From: Angelique LaFollette
I have to add two Cents here Myself. I think anyone Clever and creative enough to Copy, and script a Mustang in SL is ALSO Clever enough to design a Vehicle of their own that whould Kick the Snot out of Mustang Sales.
You people seem to forget that this IS our world, We have been here many of us two, and three years. It's Our Pond and we know how to swim here. The corporations For all their Money, are Still Noobs. People fear them because in the Real world they are the Sharks, In my Opinion, Given the design Talent, and Business accumen i have seen in SL players, the Corporations here are just so much Sushi. Our long term residents have the distinct advantage of Long experience in a medium that is, to the Corporate mind, Alien Territory. Add to that the Fact that the Consumer base In SL is decidedly Hostile to ANYONE who attempts to Stifle their creativity or Freedom, I think the Corporations will be very careful where they step. What works for them in RL won't work for them here.
As i said Elsewhere, The Corporations carry with them a Lot of Baggage.
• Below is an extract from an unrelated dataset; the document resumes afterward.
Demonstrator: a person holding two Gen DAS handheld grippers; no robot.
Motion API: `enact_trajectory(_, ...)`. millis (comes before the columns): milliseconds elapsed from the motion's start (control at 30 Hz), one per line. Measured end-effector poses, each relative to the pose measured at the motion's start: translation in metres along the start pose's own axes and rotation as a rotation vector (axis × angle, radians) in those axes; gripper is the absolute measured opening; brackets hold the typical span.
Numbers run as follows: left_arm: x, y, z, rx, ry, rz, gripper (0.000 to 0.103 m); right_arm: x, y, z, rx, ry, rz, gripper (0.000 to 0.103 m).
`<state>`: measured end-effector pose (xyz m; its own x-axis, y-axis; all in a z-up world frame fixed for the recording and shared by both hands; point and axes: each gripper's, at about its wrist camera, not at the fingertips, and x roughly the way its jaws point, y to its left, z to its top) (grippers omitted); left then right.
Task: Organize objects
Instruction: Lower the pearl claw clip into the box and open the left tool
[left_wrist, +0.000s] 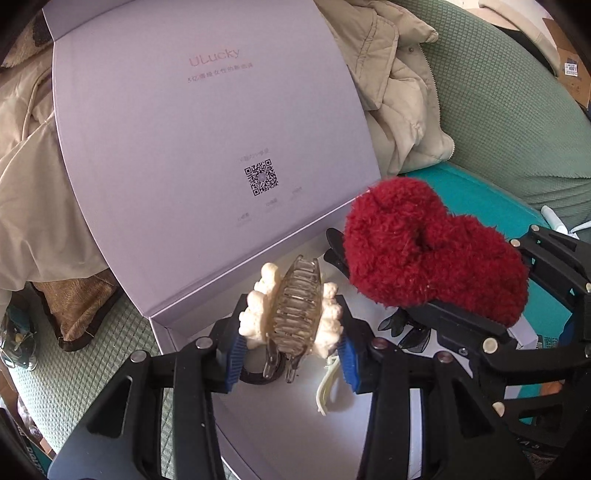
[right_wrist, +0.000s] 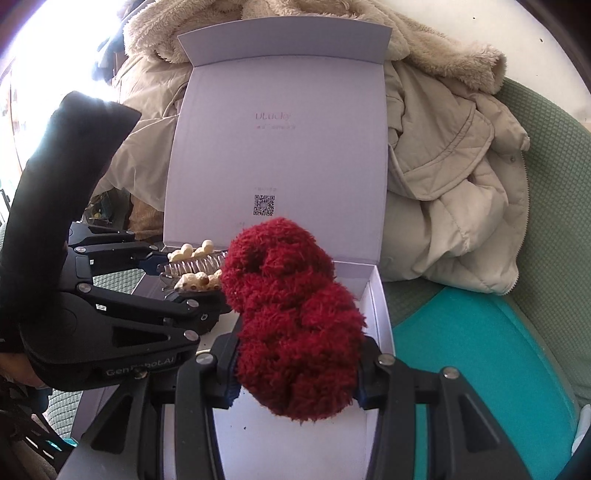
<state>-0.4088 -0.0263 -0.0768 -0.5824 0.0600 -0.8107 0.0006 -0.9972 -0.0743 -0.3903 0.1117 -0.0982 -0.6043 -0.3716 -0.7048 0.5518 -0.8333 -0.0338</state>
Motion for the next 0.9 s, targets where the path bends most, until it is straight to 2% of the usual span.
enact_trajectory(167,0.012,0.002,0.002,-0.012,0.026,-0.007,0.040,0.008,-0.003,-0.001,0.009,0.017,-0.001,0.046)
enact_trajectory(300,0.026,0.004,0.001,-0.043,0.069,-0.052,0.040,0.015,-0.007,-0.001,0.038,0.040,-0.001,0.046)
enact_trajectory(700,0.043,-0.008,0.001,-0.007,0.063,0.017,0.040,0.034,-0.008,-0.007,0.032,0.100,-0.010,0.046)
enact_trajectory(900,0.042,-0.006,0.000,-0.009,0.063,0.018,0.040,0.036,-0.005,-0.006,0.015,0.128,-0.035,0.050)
There are things We are free to do that they can't because it might "Harm their corporate Image" As creative Individuals WE can Change our Business direction at the speed of thought, Corporations have Committees that have to examine and approve everything, THEN it has to get past their Legal Boys. In describing their potential performance in SL, i have to use a line From "Hitchhikers Guide to the Galaxy";
"Soars like an Eagle, Steers like a Cow".
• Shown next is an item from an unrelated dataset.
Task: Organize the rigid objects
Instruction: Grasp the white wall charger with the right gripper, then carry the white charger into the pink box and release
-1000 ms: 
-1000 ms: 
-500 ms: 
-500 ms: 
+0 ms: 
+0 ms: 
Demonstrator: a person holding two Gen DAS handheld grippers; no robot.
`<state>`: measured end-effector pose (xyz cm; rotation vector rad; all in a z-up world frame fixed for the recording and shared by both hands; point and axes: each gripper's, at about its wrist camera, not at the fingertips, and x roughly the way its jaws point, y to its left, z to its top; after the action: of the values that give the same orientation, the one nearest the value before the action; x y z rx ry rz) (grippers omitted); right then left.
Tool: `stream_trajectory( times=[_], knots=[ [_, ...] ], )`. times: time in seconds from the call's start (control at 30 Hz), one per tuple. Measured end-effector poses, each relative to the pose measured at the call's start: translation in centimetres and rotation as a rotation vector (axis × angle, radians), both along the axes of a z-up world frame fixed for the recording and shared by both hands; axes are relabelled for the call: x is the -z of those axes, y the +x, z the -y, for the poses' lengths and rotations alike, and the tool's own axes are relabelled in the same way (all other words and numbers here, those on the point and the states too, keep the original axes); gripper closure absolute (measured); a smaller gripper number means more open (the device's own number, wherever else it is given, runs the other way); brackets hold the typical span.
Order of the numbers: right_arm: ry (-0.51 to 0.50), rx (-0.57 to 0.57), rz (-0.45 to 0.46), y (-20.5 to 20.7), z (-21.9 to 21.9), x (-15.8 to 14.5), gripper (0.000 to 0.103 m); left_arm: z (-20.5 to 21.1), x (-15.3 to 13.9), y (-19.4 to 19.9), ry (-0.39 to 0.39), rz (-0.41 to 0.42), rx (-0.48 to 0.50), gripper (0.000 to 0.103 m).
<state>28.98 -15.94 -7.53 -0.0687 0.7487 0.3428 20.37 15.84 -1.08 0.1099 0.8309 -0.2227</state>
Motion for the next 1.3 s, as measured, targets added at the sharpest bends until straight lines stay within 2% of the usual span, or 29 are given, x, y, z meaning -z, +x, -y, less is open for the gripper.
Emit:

Stop Worrying about their Advantages, and START Recognizing your own.
Angel.
Well, I think all these points - plus what others have said, about SL residents liking something unusual, and all that - are absolutely valid.
I dig all that and agree totally.
I'm not movitated by fear that Nissan will sell more pixel cars than indigenous car makers. I simply want to keep SL within the reach of those who don't make or sell real-life products or services.
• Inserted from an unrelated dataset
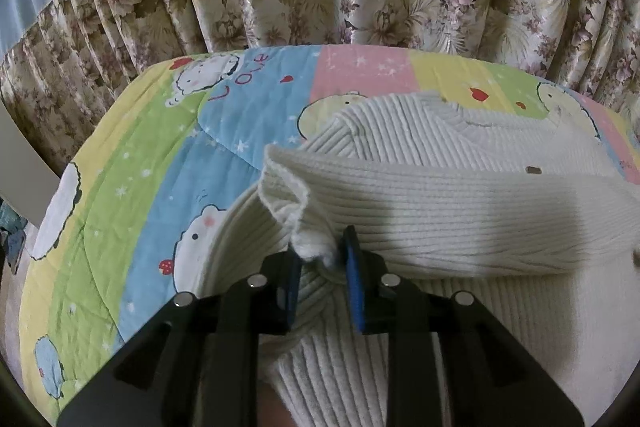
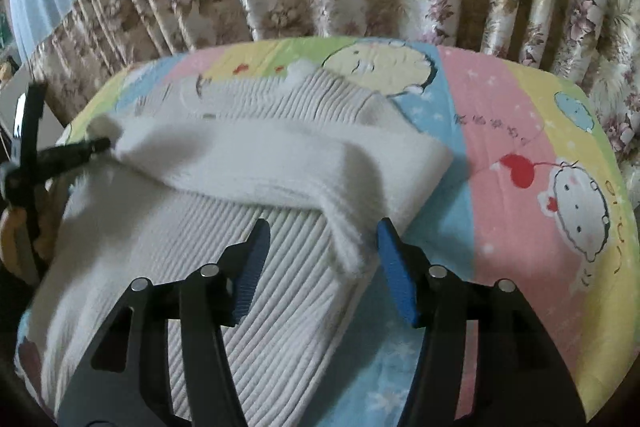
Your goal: Fold small clothes
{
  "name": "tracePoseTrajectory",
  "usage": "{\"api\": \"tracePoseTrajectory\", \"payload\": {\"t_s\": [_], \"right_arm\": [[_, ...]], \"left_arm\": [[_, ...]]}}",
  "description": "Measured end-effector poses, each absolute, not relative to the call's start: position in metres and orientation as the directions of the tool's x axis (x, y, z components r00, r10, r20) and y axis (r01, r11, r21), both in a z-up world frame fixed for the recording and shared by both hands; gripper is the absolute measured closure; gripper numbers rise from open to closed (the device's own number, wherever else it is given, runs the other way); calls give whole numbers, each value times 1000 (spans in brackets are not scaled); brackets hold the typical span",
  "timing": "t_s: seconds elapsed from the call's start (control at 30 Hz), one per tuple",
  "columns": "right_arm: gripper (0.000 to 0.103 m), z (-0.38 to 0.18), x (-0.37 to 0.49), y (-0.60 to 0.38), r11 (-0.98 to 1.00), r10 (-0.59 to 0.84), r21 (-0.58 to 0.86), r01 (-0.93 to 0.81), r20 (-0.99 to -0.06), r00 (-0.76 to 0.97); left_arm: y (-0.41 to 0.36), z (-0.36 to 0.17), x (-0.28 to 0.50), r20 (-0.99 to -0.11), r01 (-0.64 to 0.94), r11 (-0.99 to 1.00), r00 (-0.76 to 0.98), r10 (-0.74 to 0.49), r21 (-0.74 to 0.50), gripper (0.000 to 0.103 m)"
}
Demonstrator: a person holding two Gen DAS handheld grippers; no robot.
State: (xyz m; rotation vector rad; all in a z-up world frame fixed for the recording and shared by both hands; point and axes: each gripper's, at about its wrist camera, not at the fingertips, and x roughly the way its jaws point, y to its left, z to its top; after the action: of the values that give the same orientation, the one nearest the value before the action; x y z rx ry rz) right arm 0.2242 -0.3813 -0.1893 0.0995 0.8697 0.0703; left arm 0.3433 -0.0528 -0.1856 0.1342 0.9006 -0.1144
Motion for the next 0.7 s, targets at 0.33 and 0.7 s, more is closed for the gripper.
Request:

I want the residents to pay resident rates, and the real-world companies here advertising to pay a commercial rate.
I've been thinking for days about a good analogy that would explain things better, but I haven't come up with one yet!
The best I have come up with - and forgive me, because this is rotten - is a town crafts fair in a small town.
The fair is filled with people who pay $10 a space to sell the crafts they made to the other townspeople. (Already the analogy is rotten, but bear with me here anyway, lol.) None of them has an actual store anywhere.
Suddenly in comes Nissan, and they rent a stall at the crafts fair, also for $10. But they aren't there to sell crafts. They put up a big ad for Nissan cars and trucks. Which aren't even for sale in the town! And they give away perfect little Nissan toy trucks and cars for free.
What's wrong with that picture? Well, Nissan should - if they are going to have a presence at the crafts fair - be there as a sponsor, paying sponsorship prices.
Because they aren't even concerned with presenting their crafts, or charging $2.95 for a wooden truck. They are there purely to advertise something OUTSIDE of the crafts fair.
Unlike some others, I like real-world companies in SL. I think they add variety to the things we have to see or do here.
But I don't want them renting a space for $10 along with the rest of us just to advertise something that isn't even necessarily available at the fair.
Even WORSE, I don't want us charged $1650 for that space, just because they can pay it out of their advertising budget.
Because when that happens, what happens to the crafts fair? I'll tell you what - it no longer exists. The crafts fair becomes Advertising World.
I want us "crafters" to still exist, still have our lands, and not be charged out the wazoo just so Nissan and other real-world companies don't have to pay more than we do. (And that is not to mention those residents who don't even sell anything in SL.)
We already subsidize the educational and charitable institutions. I don't think we should be picking up the slack for real-world companies' advertising budgets as well.